Task directions> Copy each line of the following data that contains "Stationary".

Source records>
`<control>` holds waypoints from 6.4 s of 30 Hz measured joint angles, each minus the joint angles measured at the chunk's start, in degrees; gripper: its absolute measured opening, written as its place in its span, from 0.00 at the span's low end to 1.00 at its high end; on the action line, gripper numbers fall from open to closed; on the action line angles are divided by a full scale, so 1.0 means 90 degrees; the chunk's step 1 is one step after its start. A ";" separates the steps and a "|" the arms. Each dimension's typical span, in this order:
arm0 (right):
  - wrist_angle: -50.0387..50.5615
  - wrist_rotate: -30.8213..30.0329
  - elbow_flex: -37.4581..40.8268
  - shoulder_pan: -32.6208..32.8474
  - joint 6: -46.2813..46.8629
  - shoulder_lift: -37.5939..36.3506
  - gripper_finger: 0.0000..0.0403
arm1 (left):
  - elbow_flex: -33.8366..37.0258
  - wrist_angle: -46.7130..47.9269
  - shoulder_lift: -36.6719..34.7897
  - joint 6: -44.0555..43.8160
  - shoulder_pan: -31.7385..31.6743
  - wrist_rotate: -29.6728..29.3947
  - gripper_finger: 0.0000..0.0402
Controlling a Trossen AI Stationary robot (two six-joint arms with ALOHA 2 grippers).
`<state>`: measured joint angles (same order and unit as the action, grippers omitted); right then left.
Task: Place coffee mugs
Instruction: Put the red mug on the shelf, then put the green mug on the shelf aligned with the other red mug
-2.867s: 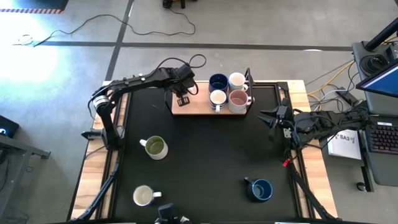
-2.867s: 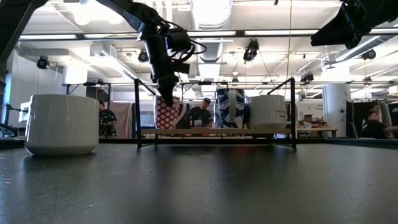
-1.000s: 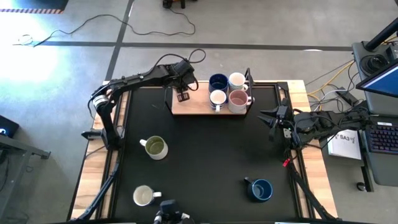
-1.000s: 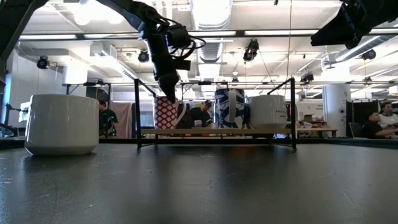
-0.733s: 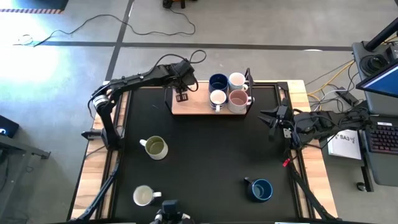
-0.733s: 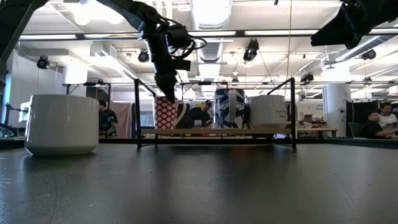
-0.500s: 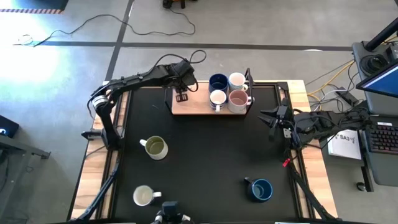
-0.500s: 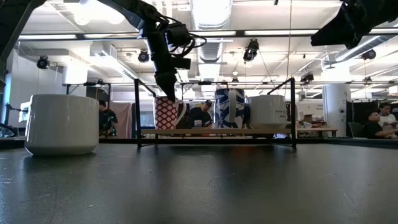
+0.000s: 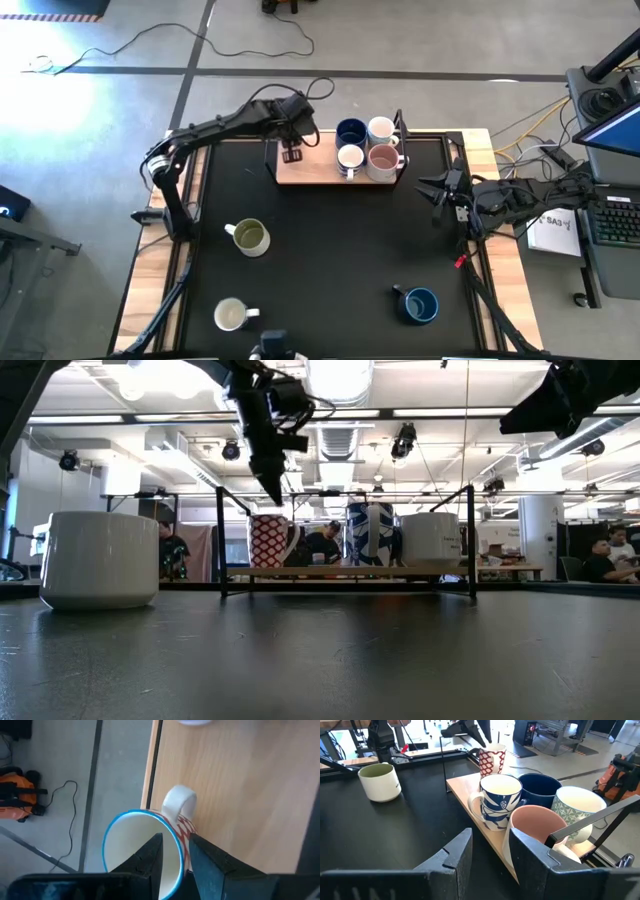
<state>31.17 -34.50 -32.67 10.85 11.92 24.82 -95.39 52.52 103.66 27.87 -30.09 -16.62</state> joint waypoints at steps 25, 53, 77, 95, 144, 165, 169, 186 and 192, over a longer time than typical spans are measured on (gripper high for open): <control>-0.0002 0.0000 0.0000 0.0001 0.0000 0.0001 0.30 | -0.0564 0.0103 0.0501 0.1320 0.0192 0.0704 0.30; -0.0001 0.0000 0.0000 0.0000 0.0000 0.0001 0.30 | -0.3579 0.2513 0.2645 0.1772 -0.0014 0.0124 0.29; -0.0001 0.0000 0.0000 0.0000 0.0000 0.0002 0.30 | -0.3855 0.3033 0.2960 0.1881 -0.0065 0.0097 0.18; -0.0001 0.0000 0.0000 0.0000 0.0000 0.0002 0.30 | -0.3852 0.2947 0.2956 0.2941 -0.0056 -0.0049 0.16; -0.0001 0.0000 0.0000 0.0002 0.0000 0.0002 0.30 | -0.4354 0.3514 0.2943 0.1369 0.0209 0.0377 0.31; -0.0001 0.0000 0.0000 0.0000 0.0000 0.0002 0.30 | -0.4333 0.4169 0.2781 -0.0920 0.2259 0.0719 0.31; -0.0001 0.0000 -0.0001 0.0001 0.0000 0.0001 0.30 | -0.4331 0.4169 0.2629 -0.2297 0.2835 0.0683 0.31; -0.0001 0.0000 -0.0001 0.0001 0.0000 0.0000 0.30 | -0.1815 0.4173 0.0838 -0.7400 0.5264 0.0245 0.31; 0.0001 0.0002 0.0000 0.0002 0.0000 0.0000 0.30 | -0.0245 0.4171 0.0068 -0.8428 0.5742 0.0445 0.31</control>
<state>31.17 -34.49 -32.67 10.87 11.92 24.82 -97.59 90.06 104.27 -47.98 21.59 -12.62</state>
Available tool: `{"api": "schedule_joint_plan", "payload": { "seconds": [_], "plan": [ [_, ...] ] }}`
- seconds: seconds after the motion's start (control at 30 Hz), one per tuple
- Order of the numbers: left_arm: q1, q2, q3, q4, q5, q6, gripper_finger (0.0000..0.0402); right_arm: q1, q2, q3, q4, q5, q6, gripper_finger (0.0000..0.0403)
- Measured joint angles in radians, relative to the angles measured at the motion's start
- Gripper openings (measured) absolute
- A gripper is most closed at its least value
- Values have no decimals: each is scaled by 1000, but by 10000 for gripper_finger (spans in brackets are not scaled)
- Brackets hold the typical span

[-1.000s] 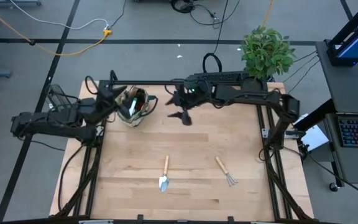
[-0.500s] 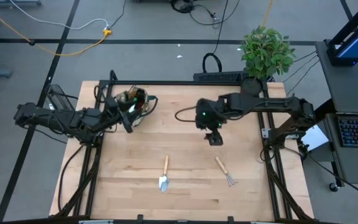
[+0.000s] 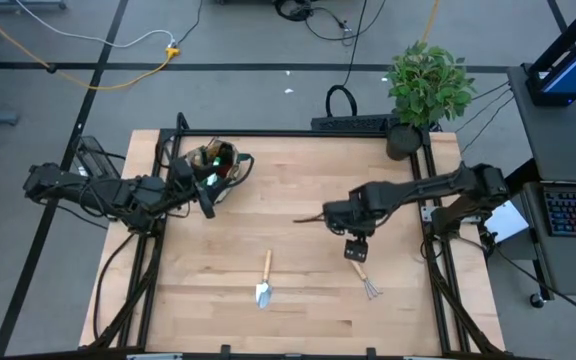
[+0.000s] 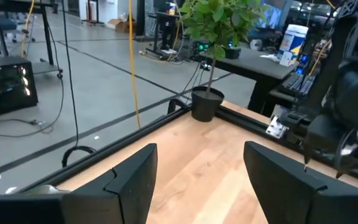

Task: Pick & Place Garden tools in Gardening bag
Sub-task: Put the hand rake into the gardening bag

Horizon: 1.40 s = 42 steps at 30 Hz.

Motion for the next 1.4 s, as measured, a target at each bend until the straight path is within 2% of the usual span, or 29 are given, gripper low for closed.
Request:
{"api": "schedule_joint_plan", "payload": {
  "seconds": [0.2, 0.53, 0.77, 1.07, 1.4],
  "plan": [
    [0, 0, 0, -2, 42, 17, 244, 74, 0, -138, 45, 1, 177, 256],
    [0, 0, 0, -6, 61, 80, 244, 203, 0, -296, 311, 2, 401, 256],
    [0, 0, 0, -6, 61, 99, 244, 258, 0, -331, 404, 16, 504, 256],
    [0, 0, 0, -6, 61, 113, 244, 300, 0, -333, 408, 159, 567, 256],
    [0, 0, 0, -6, 61, 121, 244, 347, 94, -334, 425, 133, 583, 256]
  ]
}}
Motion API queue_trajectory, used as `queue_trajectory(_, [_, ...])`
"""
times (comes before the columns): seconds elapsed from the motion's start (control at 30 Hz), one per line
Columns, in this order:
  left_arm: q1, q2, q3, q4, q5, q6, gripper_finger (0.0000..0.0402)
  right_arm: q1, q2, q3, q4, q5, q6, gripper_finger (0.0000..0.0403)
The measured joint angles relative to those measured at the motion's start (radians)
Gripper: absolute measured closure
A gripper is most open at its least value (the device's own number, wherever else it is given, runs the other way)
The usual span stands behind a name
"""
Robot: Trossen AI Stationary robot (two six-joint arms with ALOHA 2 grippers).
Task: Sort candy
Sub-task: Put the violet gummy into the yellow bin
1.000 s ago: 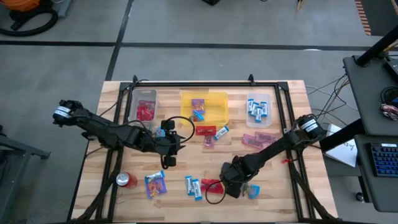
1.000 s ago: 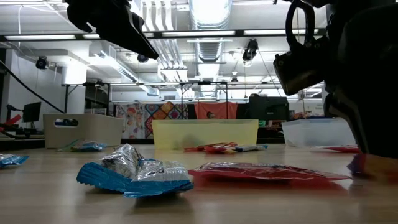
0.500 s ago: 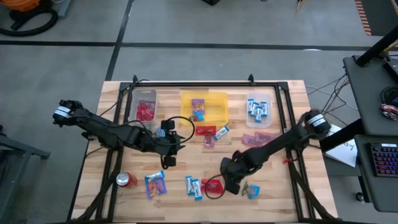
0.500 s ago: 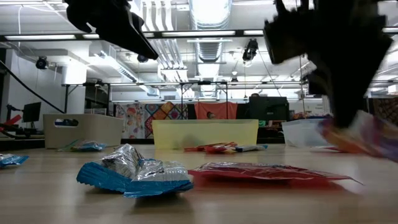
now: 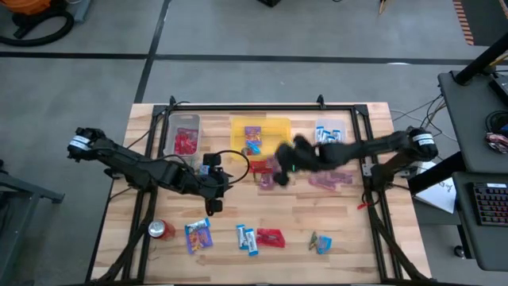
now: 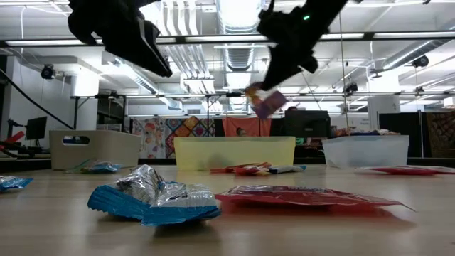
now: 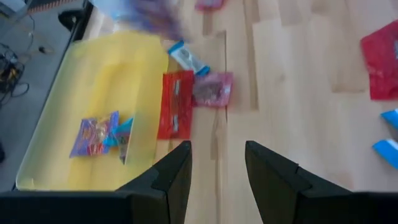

Response to this task>
Controlling a Trossen AI Stationary robot (two six-joint arms with ALOHA 2 grippers).
Robot: Trossen AI Stationary robot (two six-joint arms with ALOHA 2 grippers).

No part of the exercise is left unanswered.